PROBLEM STATEMENT - Word for word, restate each of the entries below, and drop every picture.

================

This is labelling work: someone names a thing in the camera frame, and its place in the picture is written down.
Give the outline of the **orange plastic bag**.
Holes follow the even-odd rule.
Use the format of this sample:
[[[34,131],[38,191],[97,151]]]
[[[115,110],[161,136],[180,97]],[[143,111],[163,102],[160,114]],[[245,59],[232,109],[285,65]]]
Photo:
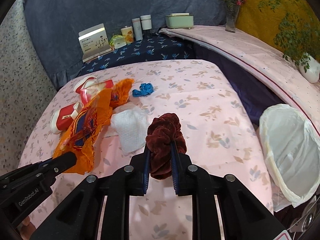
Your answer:
[[[65,173],[84,175],[94,168],[94,144],[102,128],[110,124],[112,116],[112,89],[100,91],[79,113],[76,119],[63,133],[53,153],[57,158],[67,152],[76,155],[76,164]]]
[[[134,79],[123,79],[112,88],[110,106],[115,109],[127,103]]]

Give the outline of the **red white paper cup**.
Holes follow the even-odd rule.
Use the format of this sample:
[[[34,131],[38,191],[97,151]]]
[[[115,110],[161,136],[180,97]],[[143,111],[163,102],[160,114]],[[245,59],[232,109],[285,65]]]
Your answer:
[[[73,103],[55,111],[50,121],[50,127],[54,134],[66,131],[76,119],[83,108],[80,102]]]
[[[74,86],[74,92],[77,94],[80,94],[80,91],[84,88],[90,87],[92,85],[96,85],[99,83],[98,79],[91,75],[84,77],[82,80],[80,80],[75,86]]]

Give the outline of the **red envelope box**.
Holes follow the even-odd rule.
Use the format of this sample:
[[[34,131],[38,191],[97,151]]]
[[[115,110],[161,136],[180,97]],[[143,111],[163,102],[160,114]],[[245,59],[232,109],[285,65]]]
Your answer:
[[[80,99],[81,99],[83,106],[88,104],[103,89],[112,88],[112,87],[113,87],[113,81],[106,80],[103,82],[99,82],[96,85],[92,85],[90,87],[82,89],[80,91]]]

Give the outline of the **white cloth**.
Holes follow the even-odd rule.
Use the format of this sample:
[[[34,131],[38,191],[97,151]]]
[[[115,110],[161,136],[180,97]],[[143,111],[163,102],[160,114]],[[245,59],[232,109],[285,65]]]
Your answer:
[[[118,136],[121,150],[127,156],[144,147],[148,126],[146,113],[128,102],[113,111],[105,137]]]

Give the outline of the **dark red velvet scrunchie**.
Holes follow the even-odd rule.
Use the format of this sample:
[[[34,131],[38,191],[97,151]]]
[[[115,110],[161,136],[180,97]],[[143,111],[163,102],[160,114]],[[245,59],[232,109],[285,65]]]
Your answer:
[[[150,174],[157,180],[172,175],[171,144],[174,142],[178,153],[185,154],[187,146],[181,132],[181,124],[175,113],[165,113],[154,118],[148,127],[146,145],[150,150]]]

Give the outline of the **blue scrap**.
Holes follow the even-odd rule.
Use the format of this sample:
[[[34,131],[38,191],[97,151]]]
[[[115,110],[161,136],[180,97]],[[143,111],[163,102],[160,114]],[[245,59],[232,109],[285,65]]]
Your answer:
[[[142,83],[139,87],[139,89],[133,89],[132,90],[132,96],[137,97],[143,97],[148,96],[154,92],[153,85],[151,83]]]

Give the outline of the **white lined trash bin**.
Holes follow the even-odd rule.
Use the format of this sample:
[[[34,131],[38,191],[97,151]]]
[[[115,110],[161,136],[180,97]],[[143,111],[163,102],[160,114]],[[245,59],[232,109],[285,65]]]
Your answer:
[[[259,119],[259,139],[274,210],[307,202],[319,187],[319,135],[311,121],[286,104],[268,107]]]

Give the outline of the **white product box with flowers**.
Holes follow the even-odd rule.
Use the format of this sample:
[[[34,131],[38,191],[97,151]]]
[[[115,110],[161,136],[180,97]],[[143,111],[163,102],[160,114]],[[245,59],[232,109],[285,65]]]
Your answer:
[[[113,50],[109,44],[103,23],[79,32],[78,40],[83,52],[83,63]]]

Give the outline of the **pink shelf cloth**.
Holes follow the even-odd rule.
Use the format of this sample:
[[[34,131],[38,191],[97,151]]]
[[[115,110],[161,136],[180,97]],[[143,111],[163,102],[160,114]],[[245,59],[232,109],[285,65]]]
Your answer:
[[[160,32],[192,41],[235,62],[285,103],[300,110],[319,131],[319,83],[308,82],[299,69],[272,46],[241,30],[227,32],[223,26],[162,28]]]

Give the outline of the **cream orange small carton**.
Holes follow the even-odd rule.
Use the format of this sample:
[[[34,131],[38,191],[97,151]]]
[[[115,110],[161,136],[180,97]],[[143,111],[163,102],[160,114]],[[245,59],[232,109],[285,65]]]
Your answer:
[[[134,42],[132,26],[125,26],[121,28],[121,34],[125,38],[126,44],[131,44]]]

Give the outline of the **blue grey backdrop cloth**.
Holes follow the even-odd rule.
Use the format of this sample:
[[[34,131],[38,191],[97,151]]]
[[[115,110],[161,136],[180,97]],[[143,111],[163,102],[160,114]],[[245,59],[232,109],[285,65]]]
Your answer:
[[[103,24],[108,36],[150,15],[152,29],[165,25],[172,13],[188,12],[196,25],[221,25],[226,13],[220,0],[23,0],[29,35],[46,74],[55,88],[80,73],[79,33]]]

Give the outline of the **white lidded jar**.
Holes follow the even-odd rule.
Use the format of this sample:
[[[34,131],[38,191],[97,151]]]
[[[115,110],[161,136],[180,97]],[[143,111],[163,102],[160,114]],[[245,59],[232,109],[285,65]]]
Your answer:
[[[151,30],[152,29],[151,15],[142,15],[142,16],[140,16],[140,22],[141,22],[143,30]]]

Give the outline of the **green plant in white pot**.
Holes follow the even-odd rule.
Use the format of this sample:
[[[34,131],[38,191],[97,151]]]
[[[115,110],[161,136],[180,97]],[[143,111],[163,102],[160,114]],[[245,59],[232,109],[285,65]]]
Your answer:
[[[319,80],[319,20],[306,0],[261,0],[260,11],[282,12],[273,41],[310,83]]]

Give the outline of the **mint green tissue box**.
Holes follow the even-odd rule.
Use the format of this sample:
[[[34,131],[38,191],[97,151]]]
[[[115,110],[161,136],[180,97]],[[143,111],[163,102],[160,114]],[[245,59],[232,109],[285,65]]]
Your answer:
[[[175,13],[165,17],[166,25],[170,29],[192,28],[194,16],[189,13]]]

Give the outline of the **mustard yellow backdrop cloth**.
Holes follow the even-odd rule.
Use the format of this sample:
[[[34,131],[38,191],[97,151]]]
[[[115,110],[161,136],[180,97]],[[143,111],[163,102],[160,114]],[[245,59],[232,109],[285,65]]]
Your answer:
[[[245,0],[236,26],[294,64],[319,60],[319,19],[306,0]]]

================

RESULT BELOW -
This is labelling work: someone names a thing in the camera frame, and its place in the picture is written down.
Give the outline of the **orange plastic bag**.
Holes follow the even-odd rule.
Use the format of this sample:
[[[34,131],[38,191],[97,151]]]
[[[115,110],[161,136],[180,97]],[[143,111],[163,102],[160,114]],[[245,59],[232,109],[285,65]]]
Photo:
Your answer:
[[[65,173],[84,175],[94,168],[94,144],[102,128],[110,124],[112,116],[112,89],[100,91],[79,113],[76,119],[63,133],[53,153],[57,158],[67,152],[76,155],[76,164]]]
[[[134,79],[123,79],[112,88],[110,106],[115,109],[127,103]]]

Give the outline of the **red white paper cup**.
Holes follow the even-odd rule.
Use the format of this sample:
[[[34,131],[38,191],[97,151]]]
[[[115,110],[161,136],[180,97]],[[143,111],[163,102],[160,114]],[[245,59],[232,109],[285,65]]]
Your answer:
[[[73,103],[55,111],[50,121],[50,127],[54,134],[66,131],[76,119],[83,108],[80,102]]]
[[[74,86],[74,92],[77,94],[80,94],[80,91],[84,88],[90,87],[92,85],[96,85],[99,83],[98,79],[91,75],[84,77],[82,80],[80,80],[75,86]]]

Give the outline of the **red envelope box**.
Holes follow the even-odd rule.
Use the format of this sample:
[[[34,131],[38,191],[97,151]]]
[[[115,110],[161,136],[180,97]],[[143,111],[163,102],[160,114]],[[245,59],[232,109],[285,65]]]
Your answer:
[[[80,99],[81,99],[83,106],[88,104],[103,89],[112,88],[112,87],[113,87],[113,81],[106,80],[103,82],[99,82],[96,85],[92,85],[90,87],[82,89],[80,91]]]

Give the outline of the **white cloth**.
Holes follow the even-odd rule.
Use the format of this sample:
[[[34,131],[38,191],[97,151]]]
[[[115,110],[161,136],[180,97]],[[143,111],[163,102],[160,114]],[[245,59],[232,109],[285,65]]]
Your answer:
[[[118,136],[121,150],[127,156],[144,147],[148,126],[146,113],[128,102],[113,111],[105,137]]]

Give the outline of the **dark red velvet scrunchie**.
Holes follow the even-odd rule.
Use the format of this sample:
[[[34,131],[38,191],[97,151]]]
[[[115,110],[161,136],[180,97]],[[143,111],[163,102],[160,114]],[[245,59],[232,109],[285,65]]]
Your answer:
[[[150,174],[157,180],[172,175],[171,144],[174,142],[178,153],[185,154],[187,146],[181,132],[181,124],[175,113],[165,113],[154,118],[148,127],[146,145],[150,150]]]

Give the outline of the **blue scrap**.
Holes follow the even-odd rule.
Use the format of this sample:
[[[34,131],[38,191],[97,151]]]
[[[115,110],[161,136],[180,97]],[[143,111],[163,102],[160,114]],[[245,59],[232,109],[285,65]]]
Your answer:
[[[142,83],[139,87],[139,89],[133,89],[132,90],[132,96],[137,97],[143,97],[148,96],[154,92],[153,85],[151,83]]]

Give the outline of the **white lined trash bin**.
Holes follow the even-odd rule.
Use the format of this sample:
[[[34,131],[38,191],[97,151]]]
[[[115,110],[161,136],[180,97]],[[143,111],[163,102],[160,114]],[[245,59],[232,109],[285,65]]]
Your answer:
[[[259,119],[259,139],[274,210],[307,202],[319,187],[319,135],[311,121],[286,104],[268,107]]]

Give the outline of the **white product box with flowers**.
Holes follow the even-odd rule.
Use the format of this sample:
[[[34,131],[38,191],[97,151]]]
[[[115,110],[161,136],[180,97]],[[143,111],[163,102],[160,114]],[[245,59],[232,109],[285,65]]]
Your answer:
[[[113,50],[109,44],[103,23],[79,32],[78,40],[83,52],[83,63]]]

Give the outline of the **pink shelf cloth**.
Holes follow the even-odd rule.
Use the format of this sample:
[[[34,131],[38,191],[97,151]]]
[[[115,110],[161,136],[180,97]],[[143,111],[163,102],[160,114]],[[245,59],[232,109],[285,65]]]
Your answer:
[[[160,32],[192,41],[235,62],[285,103],[300,110],[319,131],[319,83],[308,82],[299,69],[272,46],[241,30],[227,32],[223,26],[162,28]]]

Give the outline of the **cream orange small carton**.
Holes follow the even-odd rule.
Use the format of this sample:
[[[34,131],[38,191],[97,151]]]
[[[115,110],[161,136],[180,97]],[[143,111],[163,102],[160,114]],[[245,59],[232,109],[285,65]]]
Your answer:
[[[134,42],[132,26],[125,26],[121,28],[121,34],[125,38],[126,44],[131,44]]]

Give the outline of the **blue grey backdrop cloth**.
Holes follow the even-odd rule.
Use the format of this sample:
[[[34,131],[38,191],[97,151]]]
[[[115,110],[161,136],[180,97]],[[143,111],[163,102],[160,114]],[[245,59],[232,109],[285,65]]]
Your answer:
[[[103,24],[108,36],[150,15],[152,29],[165,25],[172,13],[188,12],[196,25],[221,25],[226,13],[220,0],[23,0],[29,35],[46,74],[55,88],[80,73],[79,33]]]

Give the outline of the **white lidded jar**.
Holes follow the even-odd rule.
Use the format of this sample:
[[[34,131],[38,191],[97,151]]]
[[[115,110],[161,136],[180,97]],[[143,111],[163,102],[160,114]],[[245,59],[232,109],[285,65]]]
Your answer:
[[[151,30],[152,29],[151,15],[142,15],[142,16],[140,16],[140,22],[141,22],[143,30]]]

Give the outline of the **green plant in white pot**.
Holes follow the even-odd rule.
Use the format of this sample:
[[[34,131],[38,191],[97,151]]]
[[[115,110],[161,136],[180,97]],[[143,111],[163,102],[160,114]],[[245,59],[232,109],[285,65]]]
Your answer:
[[[319,80],[319,20],[306,0],[261,0],[260,11],[282,12],[273,41],[310,83]]]

Give the outline of the **mint green tissue box**.
Holes follow the even-odd rule.
Use the format of this sample:
[[[34,131],[38,191],[97,151]]]
[[[115,110],[161,136],[180,97]],[[143,111],[163,102],[160,114]],[[245,59],[232,109],[285,65]]]
Your answer:
[[[175,13],[165,17],[166,25],[170,29],[192,28],[194,16],[189,13]]]

Give the outline of the **mustard yellow backdrop cloth**.
Holes follow the even-odd rule.
Use the format of this sample:
[[[34,131],[38,191],[97,151]]]
[[[115,110],[161,136],[180,97]],[[143,111],[163,102],[160,114]],[[245,59],[232,109],[285,65]]]
Your answer:
[[[245,0],[236,26],[294,64],[319,60],[319,19],[306,0]]]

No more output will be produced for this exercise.